--- Supplied information Enclosed Below ---

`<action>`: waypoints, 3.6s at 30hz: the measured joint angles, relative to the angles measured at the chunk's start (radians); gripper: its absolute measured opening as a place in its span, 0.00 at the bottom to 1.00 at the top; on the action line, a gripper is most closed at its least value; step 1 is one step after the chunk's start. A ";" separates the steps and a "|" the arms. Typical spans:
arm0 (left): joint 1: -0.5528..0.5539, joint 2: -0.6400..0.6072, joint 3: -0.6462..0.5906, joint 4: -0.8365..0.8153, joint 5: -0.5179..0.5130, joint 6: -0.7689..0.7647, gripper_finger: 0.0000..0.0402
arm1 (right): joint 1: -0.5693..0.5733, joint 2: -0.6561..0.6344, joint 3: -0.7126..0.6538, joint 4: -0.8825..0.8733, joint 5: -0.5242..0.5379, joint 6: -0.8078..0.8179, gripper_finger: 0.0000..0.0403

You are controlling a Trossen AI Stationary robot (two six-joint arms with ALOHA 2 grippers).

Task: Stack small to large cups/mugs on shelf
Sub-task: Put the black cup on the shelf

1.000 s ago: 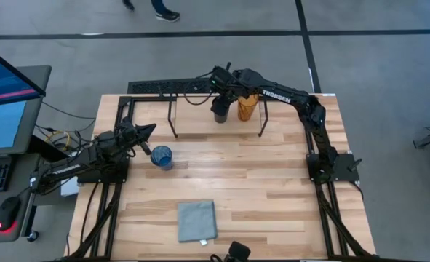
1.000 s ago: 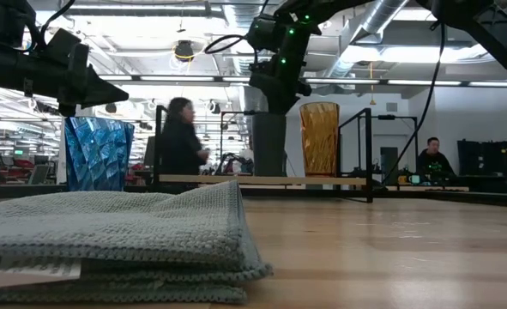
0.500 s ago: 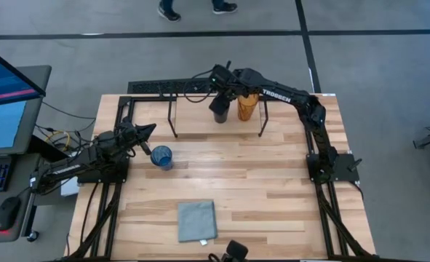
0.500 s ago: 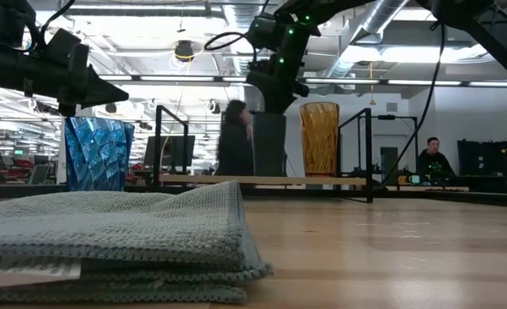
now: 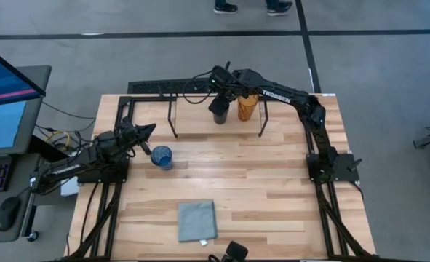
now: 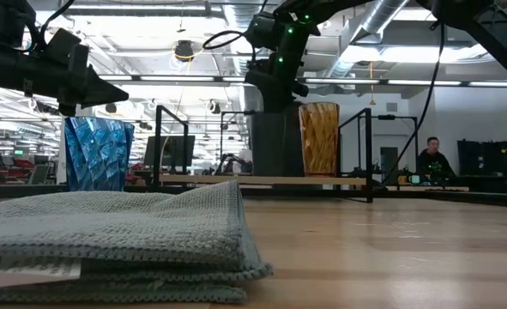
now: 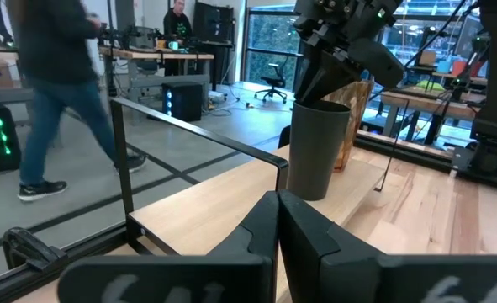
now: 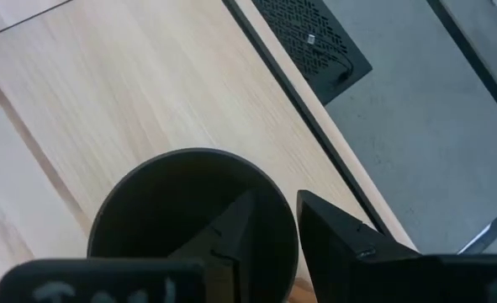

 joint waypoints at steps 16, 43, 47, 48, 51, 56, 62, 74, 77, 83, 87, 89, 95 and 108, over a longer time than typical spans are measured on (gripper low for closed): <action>0.000 0.000 0.000 0.000 0.000 0.000 0.00 | 0.004 0.000 0.002 0.069 0.002 -0.003 0.28; 0.000 0.000 0.000 0.000 0.000 0.000 0.00 | 0.005 0.000 0.099 -0.152 -0.126 0.024 0.28; 0.000 0.000 0.000 0.000 0.001 0.000 0.00 | 0.005 0.000 0.099 -0.140 -0.125 0.034 0.28; 0.000 0.000 0.000 0.000 0.001 0.000 0.00 | 0.005 0.000 0.099 -0.136 -0.125 0.034 0.28; 0.000 0.000 0.000 -0.001 0.008 0.000 0.00 | 0.004 0.000 0.099 -0.113 -0.123 0.045 0.28; 0.000 0.000 0.000 -0.001 0.013 0.000 0.00 | 0.004 0.000 0.099 -0.101 -0.123 0.059 0.28; 0.000 0.000 0.000 -0.001 0.014 0.000 0.00 | 0.009 0.000 0.099 -0.107 -0.124 0.076 0.28; 0.000 0.000 0.000 -0.002 0.017 0.002 0.00 | 0.034 0.059 0.097 -0.139 -0.121 0.072 0.28; 0.000 0.000 0.000 -0.002 0.019 0.028 0.00 | 0.038 0.066 0.098 -0.132 -0.119 0.077 0.28; 0.000 0.000 0.000 -0.002 0.020 0.034 0.00 | 0.036 0.066 0.099 -0.115 -0.111 0.071 0.28; 0.000 0.000 0.000 -0.002 0.020 0.029 0.00 | 0.030 0.066 0.099 -0.090 -0.059 0.068 0.28; 0.000 0.000 0.000 -0.002 0.021 0.028 0.00 | 0.027 0.066 0.099 -0.079 -0.055 0.068 0.28; 0.000 0.000 0.000 -0.002 0.021 0.027 0.00 | 0.022 0.065 0.099 -0.058 -0.055 0.068 0.28; 0.000 0.000 0.000 -0.002 0.022 0.023 0.00 | 0.015 0.066 0.099 -0.023 -0.040 0.068 0.28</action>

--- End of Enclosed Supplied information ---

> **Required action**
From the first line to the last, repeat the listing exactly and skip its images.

> **Answer**
`<action>`: waypoints, 3.6s at 30hz: the measured joint angles, relative to the angles measured at the chunk's start (radians); gripper: its absolute measured opening as a place in its span, 0.00 at the bottom to 1.00 at the top; on the action line, a gripper is most closed at its least value; step 1 is one step after the chunk's start. A ";" separates the steps and a "|" the arms. Typical spans:
arm0 (left): joint 1: -0.5528..0.5539, joint 2: -0.6400..0.6072, joint 3: -0.6462..0.5906, joint 4: -0.8365..0.8153, joint 5: -0.5179..0.5130, joint 6: -0.7689..0.7647, gripper_finger: 0.0000..0.0402
arm1 (right): joint 1: -0.5693..0.5733, joint 2: -0.6561..0.6344, joint 3: -0.7126..0.6538, joint 4: -0.8825..0.8733, joint 5: -0.5242..0.5379, joint 6: -0.8078..0.8179, gripper_finger: 0.0000..0.0403

You are controlling a Trossen AI Stationary robot (two six-joint arms with ALOHA 2 grippers).

Task: Stack small to large cups/mugs on shelf
Sub-task: Put the black cup on the shelf

1.000 s ago: 
1.000 s ago: 
0.500 s ago: 
0.500 s ago: 
now: 
now: 
now: 
now: 

 joint waypoints at steps 16, 43, 47, 48, 51, 56, 62, 74, 77, 83, 87, 89, 95 and 108, over a longer time than typical spans are measured on (gripper low for closed): <action>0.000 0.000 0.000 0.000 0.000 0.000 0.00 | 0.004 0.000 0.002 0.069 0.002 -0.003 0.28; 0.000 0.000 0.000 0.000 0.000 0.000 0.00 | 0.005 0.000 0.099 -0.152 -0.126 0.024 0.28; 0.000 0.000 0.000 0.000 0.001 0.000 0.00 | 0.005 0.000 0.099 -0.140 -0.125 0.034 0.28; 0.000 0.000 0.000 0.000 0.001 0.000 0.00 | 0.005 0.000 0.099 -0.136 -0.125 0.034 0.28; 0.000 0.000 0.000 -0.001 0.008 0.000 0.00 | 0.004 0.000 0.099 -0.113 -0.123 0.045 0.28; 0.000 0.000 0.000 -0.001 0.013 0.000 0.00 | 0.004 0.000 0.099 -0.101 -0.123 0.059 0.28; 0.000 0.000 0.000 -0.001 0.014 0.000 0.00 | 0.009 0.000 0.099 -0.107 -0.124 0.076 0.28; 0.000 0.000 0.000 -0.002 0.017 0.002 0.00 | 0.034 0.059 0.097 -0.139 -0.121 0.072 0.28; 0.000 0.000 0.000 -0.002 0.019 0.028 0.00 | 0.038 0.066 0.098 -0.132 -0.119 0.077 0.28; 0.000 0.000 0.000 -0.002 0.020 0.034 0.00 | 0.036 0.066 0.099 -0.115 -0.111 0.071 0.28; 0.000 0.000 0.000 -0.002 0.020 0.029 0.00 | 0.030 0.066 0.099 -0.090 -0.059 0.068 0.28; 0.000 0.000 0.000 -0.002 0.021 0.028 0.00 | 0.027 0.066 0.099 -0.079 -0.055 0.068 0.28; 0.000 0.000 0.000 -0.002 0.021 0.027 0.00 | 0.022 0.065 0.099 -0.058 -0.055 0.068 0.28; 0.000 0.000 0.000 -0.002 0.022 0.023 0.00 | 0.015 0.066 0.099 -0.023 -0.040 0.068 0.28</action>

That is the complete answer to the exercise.